Quercia non potè reprimere un contrarsi dei lineamenti che esprimeva quanto questa novella gli dispiacesse.
— Ne siete voi certa?
— Certissima. Me lo disse egli stesso testè... Ah! vedete anche voi che non potete negare....
Gian-Luigi prese le due mani della contessa, e stringendole con dolce pressione, quasi supplichevole, soggiunse:
— No, Candida, io non ci ho colpa: è una maledetta fatalità che mi perseguita, che ci perseguita tuttedue, e che può avere le più tristi conseguenze, se non ci andiamo tosto al riparo.... Ti spiegherò tutto di poi, caro amor mio; ma essenzialmente gli è per la tua tranquillità, per te, che mi preoccupo.... Contami tutto quello che avvenne fra te e tuo marito a questo proposito.
La contessa raccontò quel che erale capitato a tal riguardo, ma noi prendendo da più alto le mosse esporremo assai più di quanto ella sapesse e potesse apprendere al suo amante.
Ed ecco di che modo s'eran passate le cose.

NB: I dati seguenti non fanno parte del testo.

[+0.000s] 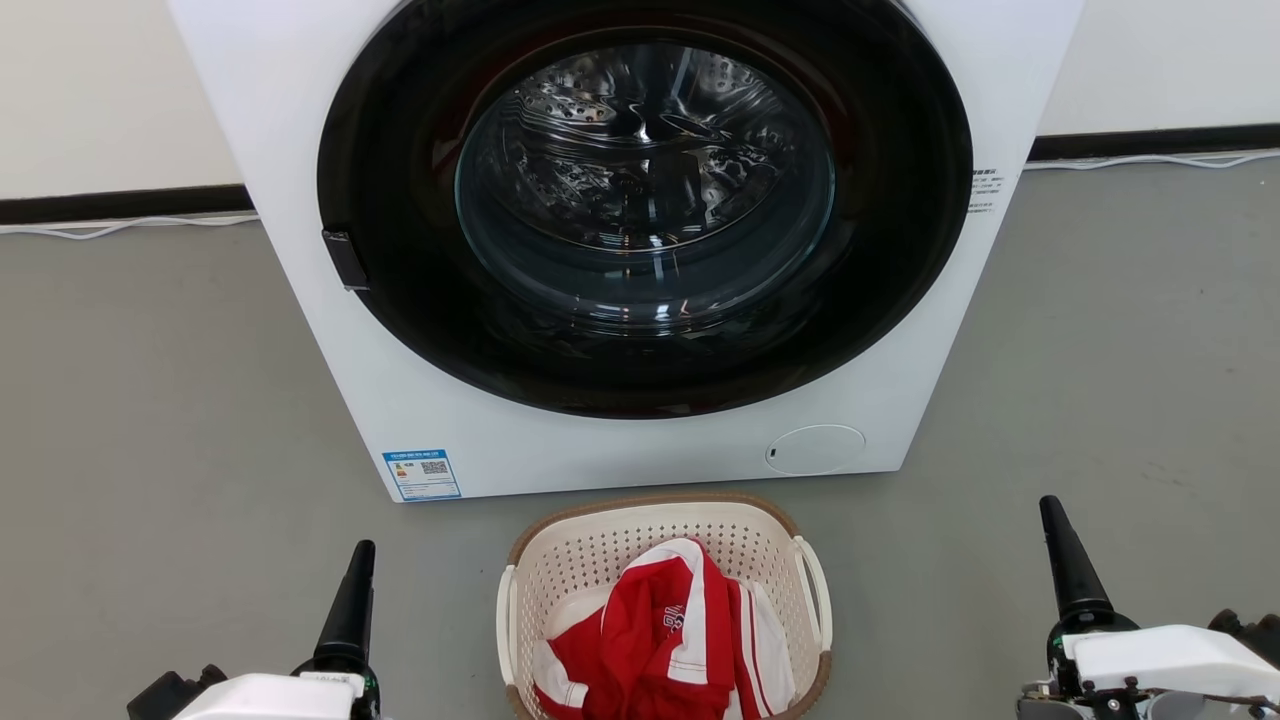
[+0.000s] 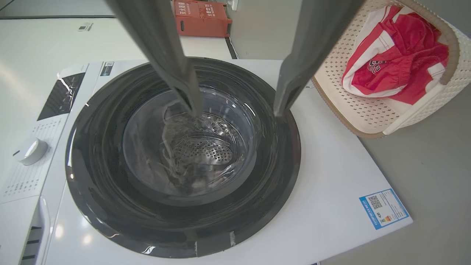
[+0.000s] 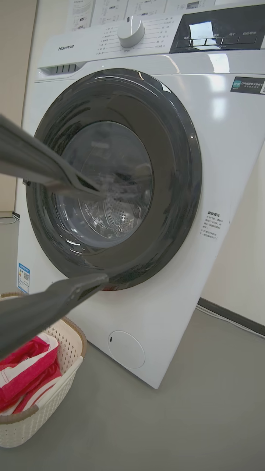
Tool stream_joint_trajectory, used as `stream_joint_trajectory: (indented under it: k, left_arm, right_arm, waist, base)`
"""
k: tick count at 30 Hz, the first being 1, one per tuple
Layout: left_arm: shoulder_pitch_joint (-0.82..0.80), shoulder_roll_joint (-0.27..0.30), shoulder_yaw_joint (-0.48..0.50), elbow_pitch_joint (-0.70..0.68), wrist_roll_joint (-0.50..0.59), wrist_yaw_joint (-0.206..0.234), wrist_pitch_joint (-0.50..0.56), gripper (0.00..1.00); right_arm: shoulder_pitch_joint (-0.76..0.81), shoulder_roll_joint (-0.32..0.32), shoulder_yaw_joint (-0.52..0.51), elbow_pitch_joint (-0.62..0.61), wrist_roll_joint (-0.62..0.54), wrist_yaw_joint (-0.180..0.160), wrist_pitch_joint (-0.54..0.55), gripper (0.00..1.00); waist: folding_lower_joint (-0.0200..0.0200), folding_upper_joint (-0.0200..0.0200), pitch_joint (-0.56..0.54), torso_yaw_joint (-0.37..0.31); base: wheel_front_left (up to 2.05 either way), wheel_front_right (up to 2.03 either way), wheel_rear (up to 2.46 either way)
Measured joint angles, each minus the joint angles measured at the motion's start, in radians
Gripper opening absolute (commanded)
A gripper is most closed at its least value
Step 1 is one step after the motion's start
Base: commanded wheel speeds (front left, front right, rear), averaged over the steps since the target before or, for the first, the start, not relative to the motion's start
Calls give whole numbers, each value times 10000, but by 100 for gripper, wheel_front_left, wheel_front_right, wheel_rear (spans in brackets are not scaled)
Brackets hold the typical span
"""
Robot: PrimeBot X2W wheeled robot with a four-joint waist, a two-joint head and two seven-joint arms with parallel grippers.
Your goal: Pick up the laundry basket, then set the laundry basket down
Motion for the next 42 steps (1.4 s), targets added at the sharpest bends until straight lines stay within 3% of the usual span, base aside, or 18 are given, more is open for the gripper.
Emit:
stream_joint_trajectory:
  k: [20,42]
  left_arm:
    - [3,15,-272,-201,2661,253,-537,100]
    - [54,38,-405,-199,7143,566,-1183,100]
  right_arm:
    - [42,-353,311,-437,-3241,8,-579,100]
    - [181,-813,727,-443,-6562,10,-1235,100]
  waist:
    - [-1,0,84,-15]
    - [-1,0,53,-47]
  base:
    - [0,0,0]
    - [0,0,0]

Il signor X, gioielliere, uno dei principali, per non dire il principale, di Torino in quel tempo, aveva recato, se ben vi ricorda, a Nariccia, pochi giorni prima che succedesse l'assassinio di costui, una certa quantità di preziosi oggetti del suo commercio, ed ottenutone ancor egli una somma in prestito lasciandoli in pegno all'usuraio. Figuratevi dunque come egli rimanesse allorquando quella mattina che si sparse per la città la novella dell'orrendo delitto, ebbe udito che tutta era stata svaligiata d'ogni cosa di valore la casa dell'assassinato! Corse immantinente dal Commissario di Polizia a far la sua denunzia e la sua deposizione, dando la lista distinta e divisata un per uno di tutti gli oggetti ch'egli aveva consegnati a Nariccia e che erano caduti nel furto. Il valore complessivo di quei gioielli saliva a qualche diecina di mille lire: e il signor Tofi, quando ebbe udito l'orafo specificare siffatto valore, esclamò con quella sua ruvidezza che pareva sempre un accento collerico:
— I mariuoli hanno fatto un bel colpo!... L'altro dì hanno arraffato i capitali del banchiere Bancone, ieri il tesoro dell'usuraio Nariccia: c'è da farsi ricchi in più a queste due sole imprese.... Sarebbe un bel mestiere.... se non ci fossimo noi a coglierli.... E li coglieremo, glie lo prometto io!... Nel furto Nariccia gli scellerati avranno portato via più di cento mila lire.
— Che la dice? esclamò il signor X, a cui le parole sfuggirono senza pensarci, e che, pur pensandoci, le avrebbe fors'anche dette lo stesso. Ma se Nariccia aveva tuttavia in suo potere i diamanti di casa Langosco, e tutto mi induce a credere di sì, questi solamente furono pei ladri un bottino di centinaia di mila lire.